In Canberra – Speaking of Portraits

Natl Port Gall Australia 2 of 2From Canberra, Australia, Annette Twyman of the National Portrait Gallery reports  “great success” on Slow Art Day:

The participants, all strangers to one another, took their stools, floor plans and notebooks and headed into the gallery space.  After 15 minutes with each of five portraits, we met for coffee, tea, biscuits and a chat about their experience of slow art in the NPG.  Among their comments:

“I have never done anything like this before, I have sat very still and after a while I really started to look; it was great. Some of the portraits were very detailed and symbolic and some seemed  simpler, but every one was interesting.  I could have spent longer …”
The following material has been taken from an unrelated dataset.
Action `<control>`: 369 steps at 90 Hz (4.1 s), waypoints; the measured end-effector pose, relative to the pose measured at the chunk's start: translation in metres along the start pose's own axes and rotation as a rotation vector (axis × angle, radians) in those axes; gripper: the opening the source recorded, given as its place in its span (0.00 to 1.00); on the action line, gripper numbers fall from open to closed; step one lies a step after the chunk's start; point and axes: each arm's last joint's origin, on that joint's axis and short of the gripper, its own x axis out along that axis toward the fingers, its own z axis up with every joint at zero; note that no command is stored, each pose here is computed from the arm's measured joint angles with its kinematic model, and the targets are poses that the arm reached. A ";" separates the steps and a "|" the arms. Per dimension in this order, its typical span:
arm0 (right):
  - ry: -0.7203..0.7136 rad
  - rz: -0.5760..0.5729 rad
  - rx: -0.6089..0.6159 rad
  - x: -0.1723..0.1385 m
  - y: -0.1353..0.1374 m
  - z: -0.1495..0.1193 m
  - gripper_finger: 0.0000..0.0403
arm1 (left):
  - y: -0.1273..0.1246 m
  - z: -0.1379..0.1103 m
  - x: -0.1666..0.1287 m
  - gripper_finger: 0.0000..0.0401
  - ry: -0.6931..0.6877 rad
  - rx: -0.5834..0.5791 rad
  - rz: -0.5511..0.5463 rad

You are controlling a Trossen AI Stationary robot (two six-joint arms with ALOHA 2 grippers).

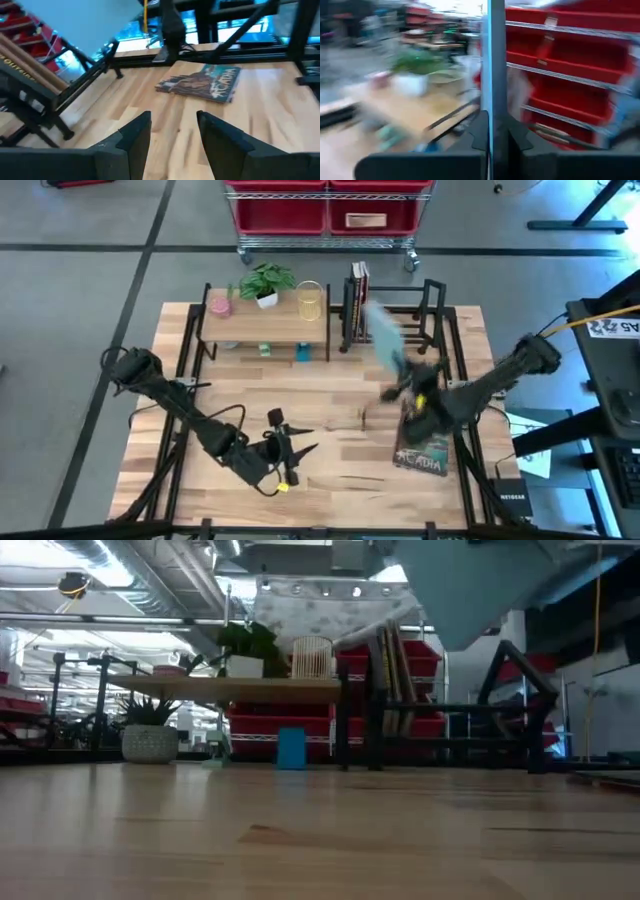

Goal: Stock shelves
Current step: Put the light blue book on the bookshelf

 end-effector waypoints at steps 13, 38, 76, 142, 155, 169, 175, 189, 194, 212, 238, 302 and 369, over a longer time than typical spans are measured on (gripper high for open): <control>0.000 -0.159 0.111 0.027 -0.040 0.025 0.00 | 0.001 -0.003 0.001 0.38 0.023 0.011 0.006; 0.352 -0.007 0.056 0.066 -0.042 0.044 0.00 | 0.007 -0.004 0.008 0.38 0.034 0.005 0.032; 0.262 -0.147 0.223 0.153 -0.060 0.025 0.00 | 0.007 -0.008 0.007 0.38 0.064 -0.017 0.029; 0.241 -0.167 0.369 0.214 -0.054 -0.066 0.01 | 0.009 -0.010 0.008 0.38 0.084 -0.026 0.040; 0.259 -0.153 0.360 0.214 -0.053 -0.068 0.06 | 0.009 -0.010 0.008 0.38 0.084 -0.026 0.040; 0.284 -0.106 0.341 0.215 -0.052 -0.069 0.08 | 0.009 -0.010 0.008 0.38 0.084 -0.026 0.040; 0.284 -0.104 0.341 0.214 -0.052 -0.069 0.09 | 0.009 -0.010 0.008 0.38 0.084 -0.027 0.040; 0.295 -0.075 0.347 0.214 -0.051 -0.069 0.09 | 0.009 -0.010 0.008 0.38 0.084 -0.026 0.040; 0.295 -0.068 0.349 0.213 -0.051 -0.068 0.09 | 0.009 -0.010 0.008 0.38 0.084 -0.027 0.040; 0.298 0.016 0.382 0.209 -0.052 -0.060 0.09 | 0.009 -0.010 0.008 0.38 0.084 -0.027 0.040; 0.307 0.081 0.399 0.207 -0.052 -0.055 0.09 | 0.009 -0.010 0.008 0.38 0.084 -0.031 0.040; 0.323 0.041 0.351 0.206 -0.053 -0.059 0.14 | 0.009 -0.010 0.008 0.38 0.084 -0.031 0.040; 0.390 0.241 0.270 0.206 -0.046 -0.030 0.55 | 0.009 -0.010 0.008 0.38 0.084 -0.038 0.039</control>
“I would not have chosen these portraits, but … they made me look; one was difficult and I stayed with it, now especially after our discussion I am glad that I did that.”

“The portraits said a lot about women, just the change between the early placid portrait of Ann Lawrence (1841) and then penetrating Norah Heysen (1934) and then the video portrait of Cate Blanchett (2008), a big difference. But after a while I noticed maybe Ann Lawrence was thinking, her eyes looked very different from her mouth; maybe she was not happy being so passive.”

“I have enjoyed our talk afterwards, everyone is so full of their own ideas;  it is very good to be able to have that quiet look on your own at the art without anyone else and then talk together afterwards.”

Being Part of the Picture in Skibbereen

At Uillinn, West Cork Arts Centre in Skibbereen, Ireland, a small, enthusiastic group celebrated Slow Art Day by becoming one with the art. They immersed themselves in the setting for performance artist Amanda Coogan’s durational work, Spit, Spit, Scrub, Scrub. They mingled with the artifacts of her five-hour performances – seeing them as sculpture.

“I thought it was interesting to be spending time looking at one of the places where she had been performing, but without her there – like looking at an empty stage set,” said Alison Cronin, schools coordinator at Uillinn.

“We almost felt like performers ourselves, with other gallery goers looking at us and wondering what we were looking at.”